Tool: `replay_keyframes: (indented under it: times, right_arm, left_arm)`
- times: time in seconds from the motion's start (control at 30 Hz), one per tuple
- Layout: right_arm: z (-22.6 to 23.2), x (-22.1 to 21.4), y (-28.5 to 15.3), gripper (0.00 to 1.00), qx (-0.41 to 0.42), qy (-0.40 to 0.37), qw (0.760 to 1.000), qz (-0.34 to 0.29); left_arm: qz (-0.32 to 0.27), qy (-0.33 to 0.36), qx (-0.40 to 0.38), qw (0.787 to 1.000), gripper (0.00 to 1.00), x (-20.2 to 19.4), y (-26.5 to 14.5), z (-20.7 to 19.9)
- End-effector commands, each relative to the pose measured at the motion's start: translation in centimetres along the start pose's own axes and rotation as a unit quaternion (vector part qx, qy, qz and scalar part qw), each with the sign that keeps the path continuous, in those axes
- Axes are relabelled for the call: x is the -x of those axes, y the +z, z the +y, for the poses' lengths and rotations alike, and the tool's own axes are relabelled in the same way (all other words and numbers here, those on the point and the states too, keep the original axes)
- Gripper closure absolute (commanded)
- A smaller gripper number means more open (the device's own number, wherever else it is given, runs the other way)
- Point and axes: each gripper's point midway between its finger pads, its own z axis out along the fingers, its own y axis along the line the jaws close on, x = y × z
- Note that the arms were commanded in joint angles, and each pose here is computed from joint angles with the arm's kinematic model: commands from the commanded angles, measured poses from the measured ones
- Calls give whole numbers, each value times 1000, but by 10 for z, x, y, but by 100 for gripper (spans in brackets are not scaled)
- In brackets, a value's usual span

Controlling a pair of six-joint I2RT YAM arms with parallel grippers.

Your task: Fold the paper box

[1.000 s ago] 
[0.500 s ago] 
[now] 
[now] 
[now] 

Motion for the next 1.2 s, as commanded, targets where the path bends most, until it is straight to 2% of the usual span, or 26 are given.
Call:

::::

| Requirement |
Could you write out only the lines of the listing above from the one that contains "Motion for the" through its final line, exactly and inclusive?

| Written reply |
Motion for the next 1.2 s, as commanded, targets where the path bends most, until it is straight to 2% of the usual span, or 26 are given.
Call:

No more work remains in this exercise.